Return every line of the listing that includes the string "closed".

####################

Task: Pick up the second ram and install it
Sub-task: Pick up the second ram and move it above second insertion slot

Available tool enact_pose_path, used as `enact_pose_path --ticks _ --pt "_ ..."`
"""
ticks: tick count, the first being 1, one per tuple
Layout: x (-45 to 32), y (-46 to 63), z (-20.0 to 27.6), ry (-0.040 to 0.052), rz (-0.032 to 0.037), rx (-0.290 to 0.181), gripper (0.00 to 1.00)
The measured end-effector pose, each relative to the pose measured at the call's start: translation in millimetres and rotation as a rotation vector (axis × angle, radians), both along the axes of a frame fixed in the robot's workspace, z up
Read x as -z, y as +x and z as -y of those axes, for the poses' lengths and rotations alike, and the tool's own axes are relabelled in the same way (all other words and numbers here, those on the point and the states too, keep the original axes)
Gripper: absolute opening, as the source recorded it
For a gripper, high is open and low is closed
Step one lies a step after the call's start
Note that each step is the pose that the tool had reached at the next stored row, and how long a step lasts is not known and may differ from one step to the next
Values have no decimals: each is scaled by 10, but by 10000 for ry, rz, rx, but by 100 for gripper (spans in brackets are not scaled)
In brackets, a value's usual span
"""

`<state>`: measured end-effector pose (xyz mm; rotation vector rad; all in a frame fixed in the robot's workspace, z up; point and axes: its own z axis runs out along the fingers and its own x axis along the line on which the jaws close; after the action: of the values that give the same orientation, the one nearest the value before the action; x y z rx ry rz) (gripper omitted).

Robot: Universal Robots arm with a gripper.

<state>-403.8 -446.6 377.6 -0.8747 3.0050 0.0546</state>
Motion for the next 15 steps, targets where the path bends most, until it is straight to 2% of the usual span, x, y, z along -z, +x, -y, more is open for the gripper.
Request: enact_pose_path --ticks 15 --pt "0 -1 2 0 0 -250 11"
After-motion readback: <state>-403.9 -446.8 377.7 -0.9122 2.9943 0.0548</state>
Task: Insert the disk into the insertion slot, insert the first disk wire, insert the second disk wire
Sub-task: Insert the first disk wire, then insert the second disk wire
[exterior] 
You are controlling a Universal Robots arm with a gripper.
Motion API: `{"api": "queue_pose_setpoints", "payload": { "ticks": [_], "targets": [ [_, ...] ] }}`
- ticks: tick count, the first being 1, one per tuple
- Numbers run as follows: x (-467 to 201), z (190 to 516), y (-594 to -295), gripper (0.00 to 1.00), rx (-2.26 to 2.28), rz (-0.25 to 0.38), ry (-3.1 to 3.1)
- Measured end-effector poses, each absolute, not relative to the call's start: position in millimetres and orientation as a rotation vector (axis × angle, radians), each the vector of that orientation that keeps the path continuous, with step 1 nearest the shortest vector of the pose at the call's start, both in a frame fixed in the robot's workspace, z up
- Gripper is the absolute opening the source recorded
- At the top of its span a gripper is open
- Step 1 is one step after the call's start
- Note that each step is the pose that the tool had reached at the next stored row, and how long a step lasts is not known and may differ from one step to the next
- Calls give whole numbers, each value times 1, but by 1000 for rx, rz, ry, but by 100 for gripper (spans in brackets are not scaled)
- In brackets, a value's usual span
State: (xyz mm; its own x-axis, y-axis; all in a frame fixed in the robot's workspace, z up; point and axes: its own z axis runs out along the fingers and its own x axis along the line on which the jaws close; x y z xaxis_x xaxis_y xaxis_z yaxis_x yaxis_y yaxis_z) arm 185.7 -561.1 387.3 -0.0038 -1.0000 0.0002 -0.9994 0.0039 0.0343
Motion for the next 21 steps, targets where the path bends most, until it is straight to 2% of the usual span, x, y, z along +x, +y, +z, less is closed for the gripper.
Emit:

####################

• [Answer to this task]
For a gripper, high is open and low is closed
Motion for the next 21 steps, targets where the path bends most, until it is straight to 2% of the usual span, x, y, z along +x, +y, +z, less is closed for the gripper.

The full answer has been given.